Dalam pernyataan yang disampaikan Noor Syahid, disebut bahwa pihaknya tidak langsung melaporkan ke polisi soal adanya penganiayaan yang menewaskan santri berinisial AM karena sebelum masuk sebagai calon santri, orangtua sudah menandatangani kesepakatan.
“Intinya kalau dari awal tidak lapor itu, berawal dari ketika orangtua mencalonkan anaknya untuk menjadi siswa Gontor.
"Maka orangtua sudah menandatangani, menyerahkan anak kepada pihak Gontor dengan kesanggupan-kesanggupan. Antara lain untuk sanggup tidak memperkarakan apa yang terjadi kepada polisi,” kata dikutipKompas.com, Rabu (7/9/2022).
Meski begitu, Noor berujar bahwa kesepakatan tersebut bukan berarti karena Ponpes Gontor tidak bersedia memproses hukum kasus tersebut.
Menurutnya pihaknya, Ponpes Gontor tidak mengajarkan dan mentolerir tindakan kejahatan atau bullying dalam bentuk apa pun.
Namun, ia mengatakan bahwa kejahatan tersebut dilakukan oleh oknum dan menjadi urusan individu.
“Sama dengan pemerintah, kalau terjadi kejahatan turun dulu, maka proses hukum,” kata Noor.
Ponpes Gontor sendiri kini telah mengeluarkan santri yang diduga menjadi pelaku penganiayaan tersebut.
Dalam pernyataannya, Ponpes Gontor menyampaikan permintaan maaf dan menyesalkan peristiwa yang berujung pada kematian santrinya.
"Kami sangat menyesalkan terjadinya peristiwa yang berujung pada wafatnya almarhum. Dan sebagai pondok pesantren yang concern terhadap pendidikan karakter anak, tentu kita semua berharap agar peristiwa seperti ini tidak terjadi lagi di kemudian hari,” ungkap Noor.
Noor mengatakan bahwa Ponpes Gontor siap mengikuti segala upaya penegakan hukum terkait kasus meninggalnya AM.
Sementara itu, ia memastikan hubungan Pondok Gontor dengan orang tua korban maupun pelaku baik-baik saja, bahkan menurutnya sebisa mungkin pihaknya melakukan mediasi antara kedua orangtua.
"Kalau dengan keluarga kita baik -baik terus bagaimana pun pihak pelaku dan korban adalah santri Gontor juga, Gontor semaksimal mungkin (membantu) untuk saling memaafkan," jelas Noor Syahid.

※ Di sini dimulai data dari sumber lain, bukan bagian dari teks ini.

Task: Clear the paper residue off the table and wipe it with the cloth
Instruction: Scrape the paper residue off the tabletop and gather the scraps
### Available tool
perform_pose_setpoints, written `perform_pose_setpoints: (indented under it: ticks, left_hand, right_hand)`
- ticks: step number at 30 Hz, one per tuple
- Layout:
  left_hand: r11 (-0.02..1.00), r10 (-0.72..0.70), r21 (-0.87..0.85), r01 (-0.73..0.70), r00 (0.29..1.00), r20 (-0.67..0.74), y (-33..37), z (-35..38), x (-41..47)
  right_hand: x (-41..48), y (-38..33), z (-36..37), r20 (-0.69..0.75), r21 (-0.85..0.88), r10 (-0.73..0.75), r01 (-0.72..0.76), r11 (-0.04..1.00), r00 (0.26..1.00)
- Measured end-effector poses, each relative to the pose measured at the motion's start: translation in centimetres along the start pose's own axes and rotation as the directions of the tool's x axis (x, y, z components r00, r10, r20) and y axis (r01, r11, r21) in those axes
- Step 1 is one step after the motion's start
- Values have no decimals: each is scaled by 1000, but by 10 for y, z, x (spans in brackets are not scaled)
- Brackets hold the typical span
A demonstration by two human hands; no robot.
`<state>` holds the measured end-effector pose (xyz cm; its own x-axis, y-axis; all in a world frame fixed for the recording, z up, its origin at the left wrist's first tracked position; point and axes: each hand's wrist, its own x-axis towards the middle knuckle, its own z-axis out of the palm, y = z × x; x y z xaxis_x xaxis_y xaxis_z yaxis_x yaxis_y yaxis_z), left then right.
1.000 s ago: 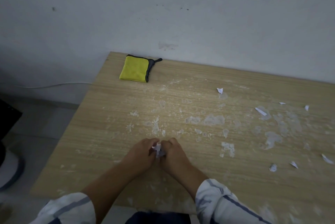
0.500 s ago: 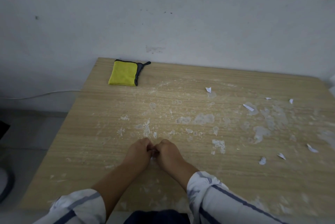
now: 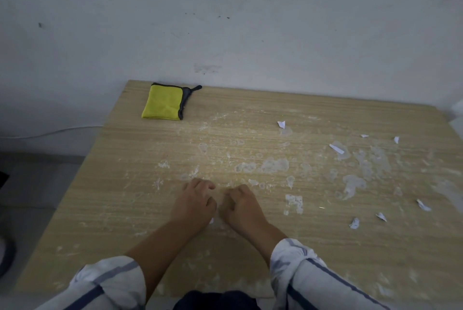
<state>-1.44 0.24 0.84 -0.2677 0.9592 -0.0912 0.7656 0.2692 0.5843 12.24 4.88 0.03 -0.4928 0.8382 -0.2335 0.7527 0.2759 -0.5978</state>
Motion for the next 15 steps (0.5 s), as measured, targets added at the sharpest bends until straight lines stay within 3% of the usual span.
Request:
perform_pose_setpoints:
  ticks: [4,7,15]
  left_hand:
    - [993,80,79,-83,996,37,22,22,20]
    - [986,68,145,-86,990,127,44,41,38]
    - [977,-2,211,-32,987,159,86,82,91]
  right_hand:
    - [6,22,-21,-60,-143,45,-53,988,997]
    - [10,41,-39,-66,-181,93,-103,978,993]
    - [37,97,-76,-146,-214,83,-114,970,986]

Di media sosial juga beradar diduga surat pernyataan orang tua atau wali santri sebelum anaknya masuk Pondok Gontor tersebut.
Salah satu yang menjadi sorotan adalah pada poin ketiga dimana disebutkan 'Tidak melibatkan pihak luar pondok (Aparat kepolisian, Aparat hukum, dsb) dalam menyelesaikan urusan dengan Pondok Modern Darussalam Gontor.